● **WORK ITEM**
The pictures get dropped, while every remaining part of the listing is copied exactly.

● **SOURCE DATA**
::::

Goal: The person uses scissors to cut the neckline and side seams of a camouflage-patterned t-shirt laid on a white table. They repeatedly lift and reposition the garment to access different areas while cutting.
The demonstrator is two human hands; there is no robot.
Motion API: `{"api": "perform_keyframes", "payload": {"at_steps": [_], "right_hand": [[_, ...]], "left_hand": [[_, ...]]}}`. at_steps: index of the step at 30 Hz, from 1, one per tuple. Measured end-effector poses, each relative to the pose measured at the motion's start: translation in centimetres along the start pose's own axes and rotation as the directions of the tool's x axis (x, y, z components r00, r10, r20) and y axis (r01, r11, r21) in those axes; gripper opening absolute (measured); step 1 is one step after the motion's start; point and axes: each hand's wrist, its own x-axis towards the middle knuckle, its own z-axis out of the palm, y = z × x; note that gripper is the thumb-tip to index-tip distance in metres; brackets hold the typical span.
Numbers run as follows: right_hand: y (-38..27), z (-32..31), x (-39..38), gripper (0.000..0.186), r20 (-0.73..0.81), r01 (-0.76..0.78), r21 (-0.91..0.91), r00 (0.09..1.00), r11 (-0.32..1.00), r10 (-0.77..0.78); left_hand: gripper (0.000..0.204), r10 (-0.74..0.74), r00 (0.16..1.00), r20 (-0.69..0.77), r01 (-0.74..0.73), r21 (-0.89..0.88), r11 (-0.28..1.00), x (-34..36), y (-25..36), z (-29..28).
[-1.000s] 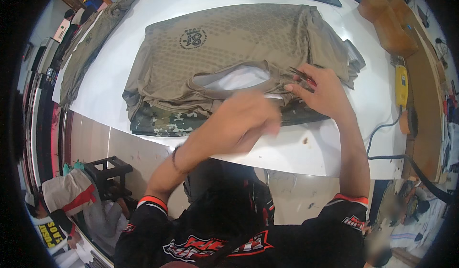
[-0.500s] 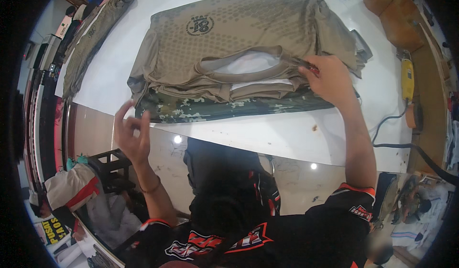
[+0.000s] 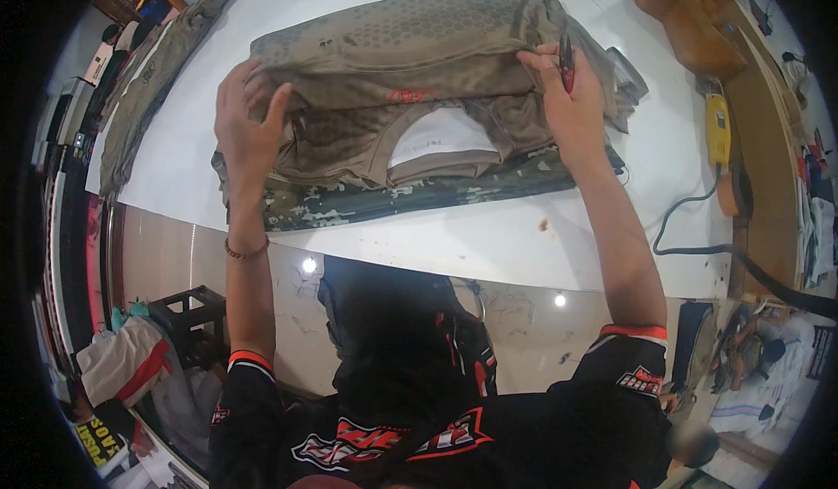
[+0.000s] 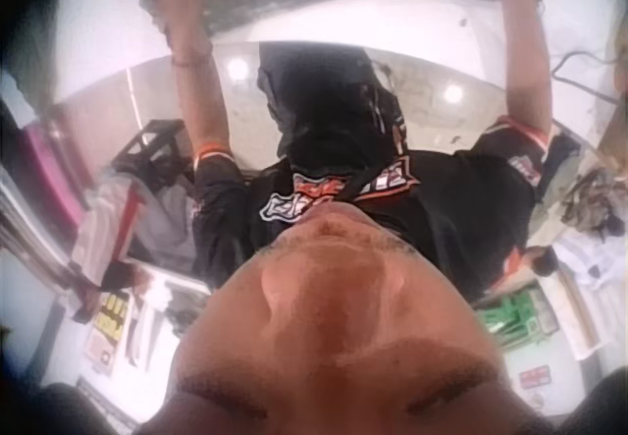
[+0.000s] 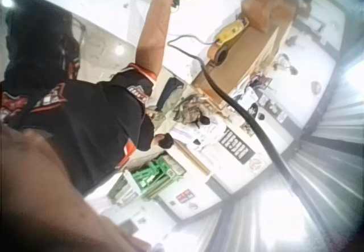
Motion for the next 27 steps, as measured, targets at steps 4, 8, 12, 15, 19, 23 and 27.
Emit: {"api": "perform_keyframes", "payload": {"at_steps": [4, 8, 12, 15, 19, 23, 27], "right_hand": [[0.4, -0.6, -0.7, 0.021, 0.034, 0.127, -0.128, 0.992, 0.984, -0.123], [0.9, 0.0, -1.1, 0.022, 0.145, 0.149, -0.157, 0.981, 0.976, -0.126], [1.0, 0.6, -2.6, 0.02, 0.311, 0.236, -0.285, 0.94, 0.929, -0.143], [0.3, 1.4, -3.3, 0.023, 0.416, 0.348, -0.274, 0.883, 0.896, -0.216], [-0.2, 2.2, -4.1, 0.025, 0.468, 0.456, -0.293, 0.835, 0.84, -0.29], [-0.9, 2.7, -4.5, 0.026, 0.438, 0.4, -0.293, 0.863, 0.868, -0.25], [-0.6, 4.0, -4.5, 0.023, 0.46, 0.437, -0.189, 0.831, 0.879, -0.314]], "left_hand": [[0.016, 0.017, 0.966, 0.258, -0.002, -0.059, 0.998, -2.4, 2.1, 0.2], [0.022, -0.1, 0.782, 0.615, 0.187, -0.078, 0.979, -5.3, 5.9, 0.5], [0.022, 0.037, 0.793, 0.608, 0.003, -0.065, 0.998, -6.2, 6.6, 2.3], [0.02, 0.115, 0.782, 0.613, -0.074, -0.092, 0.993, -6.3, 6.3, 2.8], [0.016, 0.13, 0.748, 0.651, -0.065, -0.123, 0.99, -6.1, 6.0, 3.3], [0.011, 0.107, 0.699, 0.707, 0.031, -0.179, 0.983, -5.7, 5.6, 3.5], [0.009, 0.141, 0.776, 0.614, -0.048, -0.166, 0.985, -6.6, 5.8, 3.8]]}}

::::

● **RESPONSE TO THE EXERCISE**
Goal: The person uses scissors to cut the neckline and side seams of a camouflage-patterned t-shirt laid on a white table. They repeatedly lift and reposition the garment to access different areas while cutting.
The demonstrator is two human hands; there is no robot.
Motion API: `{"api": "perform_keyframes", "payload": {"at_steps": [_], "right_hand": [[_, ...]], "left_hand": [[_, ...]]}}`. at_steps: index of the step at 30 Hz, from 1, one per tuple. Measured end-effector poses, each relative to the pose measured at the motion's start: translation in centimetres along the start pose's own axes and rotation as the directions of the tool's x axis (x, y, z components r00, r10, r20) and y axis (r01, r11, r21) in those axes; gripper opening absolute (measured); step 1 is one step after the motion's start; point and axes: each hand's wrist, its own x-axis towards the middle knuckle, its own z-axis out of the palm, y = z × x; note that gripper is the thumb-tip to index-tip distance in metres; brackets hold the typical span.
Numbers run as follows: right_hand: y (-38..27), z (-32..31), x (-39..38), gripper (0.000..0.186), r20 (-0.73..0.81), r01 (-0.76..0.78), r21 (-0.91..0.91), r00 (0.09..1.00), r11 (-0.32..1.00), r10 (-0.77..0.78); left_hand: gripper (0.000..0.204), r10 (-0.74..0.74), r00 (0.16..1.00), r20 (-0.69..0.77), r01 (-0.74..0.73), r21 (-0.89..0.88), r11 (-0.28..1.00), x (-34..36), y (-25..36), z (-29..28).
[-1.000s] 
[-0.500s] 
[+0.000s] 
[+0.000s] 
[+0.000s] 
Motion for the next 27 steps, as measured, targets at steps 4, 8, 12, 15, 19, 23 and 27.
Emit: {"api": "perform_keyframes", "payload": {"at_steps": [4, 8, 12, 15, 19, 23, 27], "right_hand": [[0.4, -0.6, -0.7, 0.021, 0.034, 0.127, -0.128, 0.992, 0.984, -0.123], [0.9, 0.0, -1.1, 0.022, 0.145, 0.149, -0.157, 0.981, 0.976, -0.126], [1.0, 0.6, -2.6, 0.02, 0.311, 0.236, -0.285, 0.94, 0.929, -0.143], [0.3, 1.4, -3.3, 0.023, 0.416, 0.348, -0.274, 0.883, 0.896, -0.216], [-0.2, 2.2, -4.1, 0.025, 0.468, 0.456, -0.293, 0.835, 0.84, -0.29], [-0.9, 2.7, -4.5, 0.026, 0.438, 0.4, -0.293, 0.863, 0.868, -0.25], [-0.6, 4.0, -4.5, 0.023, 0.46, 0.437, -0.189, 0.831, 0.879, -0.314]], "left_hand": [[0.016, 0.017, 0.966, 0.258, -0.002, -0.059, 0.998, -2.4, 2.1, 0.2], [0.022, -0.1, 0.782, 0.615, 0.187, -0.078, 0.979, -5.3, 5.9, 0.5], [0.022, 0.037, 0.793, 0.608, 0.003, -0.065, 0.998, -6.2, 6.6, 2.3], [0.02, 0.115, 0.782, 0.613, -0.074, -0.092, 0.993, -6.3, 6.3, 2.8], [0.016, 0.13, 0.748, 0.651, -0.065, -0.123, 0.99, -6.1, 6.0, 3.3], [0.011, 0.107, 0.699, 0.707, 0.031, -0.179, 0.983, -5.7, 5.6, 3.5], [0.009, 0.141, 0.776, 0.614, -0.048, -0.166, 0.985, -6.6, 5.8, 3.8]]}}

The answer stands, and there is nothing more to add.